The other players make up a definition and write it down. These are all read off with the actual definition mixed in. The goal is to earn points by guessing the right answer, as well as to trick others into voting for yours. It’s harder than you think.

In the laughable laws category, one of our favorites was this: “In Seattle, Washington, when riding a city bus, a goldfish must…” and here you fill in the blank. One of our number said, “must be dead prior to departure,” while someone else wrote “must be looking at its owner.” This prompted gales of laughter at the thought of a little old lady with dentures hunched over a fish bowl saying anxiously, “Look at mama, Goldy. Look at mama!”

One of the highlights of the week was the first cousin party on Friday night. Cousins from Ohio to Indiana to Kansas City and Hutchinson gathered to reconnect while the next generation also renewed acquaintances. Once again, the place was rocking at game time when we played a family favorite, Occupations.

We’ve discovered that you don’t have to go high tech to have a blast. Some of the best games are really very low tech, which is precisely the case with this one. All it takes is a bit of paper, a pen, and a good imagination.

The rules are simple. Just write down an occupation, credible or otherwise, on a slip of paper and hand it in. Then you set about trying to guess what each person is.

We had some doozies this time. If prayerfully seeking the Lord’s will before choosing a vocation is the acid test of spirituality, then this bunch is skating on thin ice. Does God really call anyone to be a professional pooper scooper? Uncle Paul must think so, because that’s what he was (at least on paper) during one round. (Jack Hanna, call him. He carries a mean shovel.)

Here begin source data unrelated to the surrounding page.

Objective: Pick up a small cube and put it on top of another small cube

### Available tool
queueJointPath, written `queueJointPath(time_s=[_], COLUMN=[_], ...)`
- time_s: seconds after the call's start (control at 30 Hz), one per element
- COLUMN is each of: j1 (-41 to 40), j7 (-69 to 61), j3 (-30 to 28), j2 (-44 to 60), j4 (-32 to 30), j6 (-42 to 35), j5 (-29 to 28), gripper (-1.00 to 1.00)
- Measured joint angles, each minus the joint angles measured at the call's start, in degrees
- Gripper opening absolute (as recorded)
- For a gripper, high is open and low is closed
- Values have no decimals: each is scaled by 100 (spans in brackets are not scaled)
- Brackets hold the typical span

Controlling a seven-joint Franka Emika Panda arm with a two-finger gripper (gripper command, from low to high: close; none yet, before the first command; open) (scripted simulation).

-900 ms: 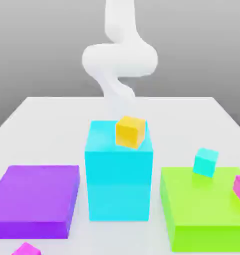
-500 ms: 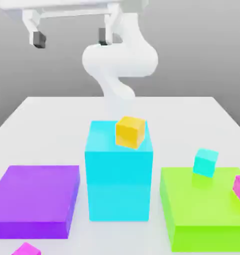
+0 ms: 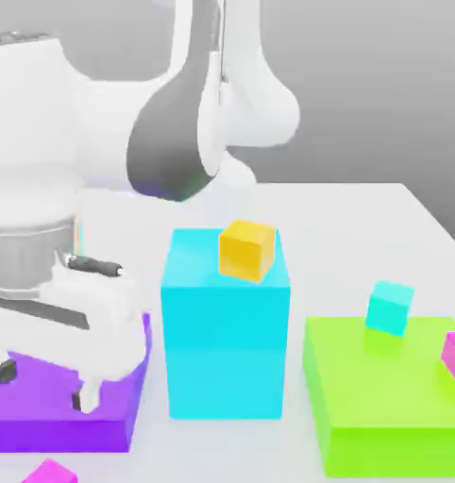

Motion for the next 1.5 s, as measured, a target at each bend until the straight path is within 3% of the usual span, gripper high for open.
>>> queueJointPath(time_s=[0.23, 0.27, 0.53, 0.77, 1.5], j1=[-293, -335, -321, -47, 923], j7=[-82, -110, -98, 24, -21], j3=[72, 122, 101, 71, 923], j2=[1458, 1654, 1568, 186, -4390], j4=[227, 272, 250, -172, -1866], j6=[652, 799, 730, -218, -3065], j5=[259, 299, 283, 33, -368], gripper=[0, -100, -100, -100, -100])
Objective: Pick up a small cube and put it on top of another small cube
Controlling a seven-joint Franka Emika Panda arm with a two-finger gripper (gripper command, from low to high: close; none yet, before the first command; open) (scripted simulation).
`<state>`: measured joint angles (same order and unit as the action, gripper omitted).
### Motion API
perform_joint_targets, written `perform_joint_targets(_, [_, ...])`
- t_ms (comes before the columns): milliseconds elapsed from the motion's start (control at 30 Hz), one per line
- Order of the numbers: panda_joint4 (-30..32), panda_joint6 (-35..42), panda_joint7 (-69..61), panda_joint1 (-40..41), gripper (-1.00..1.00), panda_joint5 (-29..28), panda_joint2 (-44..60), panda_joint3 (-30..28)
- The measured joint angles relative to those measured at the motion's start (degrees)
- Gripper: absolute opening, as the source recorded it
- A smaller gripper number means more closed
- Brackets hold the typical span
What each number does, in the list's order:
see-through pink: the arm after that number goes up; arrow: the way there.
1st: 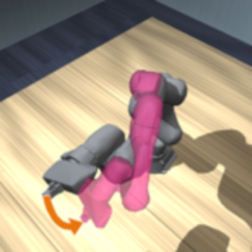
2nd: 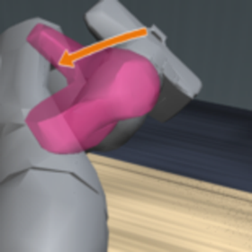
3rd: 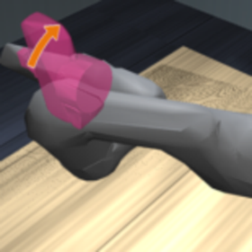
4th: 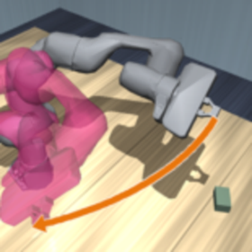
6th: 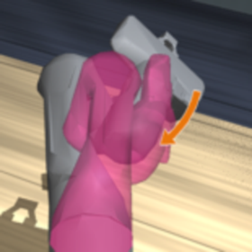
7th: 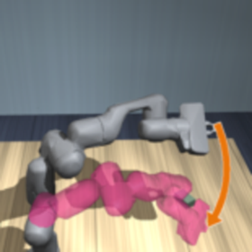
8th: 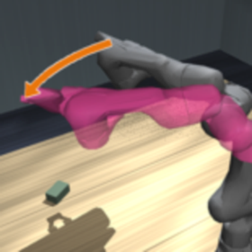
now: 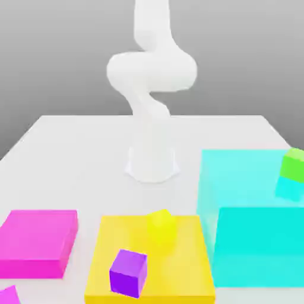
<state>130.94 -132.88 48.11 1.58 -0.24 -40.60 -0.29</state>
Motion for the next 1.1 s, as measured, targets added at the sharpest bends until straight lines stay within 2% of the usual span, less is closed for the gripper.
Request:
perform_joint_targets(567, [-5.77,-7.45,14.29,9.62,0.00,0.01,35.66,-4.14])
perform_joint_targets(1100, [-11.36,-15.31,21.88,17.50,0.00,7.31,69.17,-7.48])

We had Inspector 13 at the Fruit of the Loom factory. I suppose you could be a godly inspector, sure. It certainly beats being employed as a sniffer there.

There was a drama queen (Aunt Bertie), and it hurt my feelings when someone guessed me. My brother was a muck boots model while our oldest son claimed to be a welfare recipient. It was entirely fitting, then, that Cousin Andrea felt called to be a professional phone counselor. This family needs it!

Imagine our surprise when Cousin Holly turned out to be John the Baptist’s locust butcher. Someone else was an ear hair groomer. Yours truly was first a meter maid and then the village idiot. It was downright unnerving to have that last one guessed so fast.

We have played this game with the Schrocks as well, and they’re no slouches in the creativity department. Mr. Schrock himself has been a pastel color organizer and a sunny disposition giver while his sister was an Elvis impersonator. A nephew was once a pillow stuffer (well, someone has to do it) while his cousin said he was “the founder of getthinnerinonedinner.com.”

His brothers have had some colorful careers, too, with one claiming to be the town drunk and the other one being a figure skater. Seeing that the latter was born to be an NFL linebacker, this was quite unexpected. Being the supportive family that we are, though, we simply said, “Hey, whatever figure you’ve got, you just skate that around. Reach for the stars! Oh, and can you hitch up those tights?”

While it’s doubtful that any of these so-called careers would be resume enhancers, it’s certainly a lot of fun seeing what kind of potential is gathered around the table at these family functions. I think I saw a few damp eyes among the parents that were watching. I couldn’t tell if it was pride or dismay. At any rate, I feel more normal than I have in a long time, but that may not be saying much.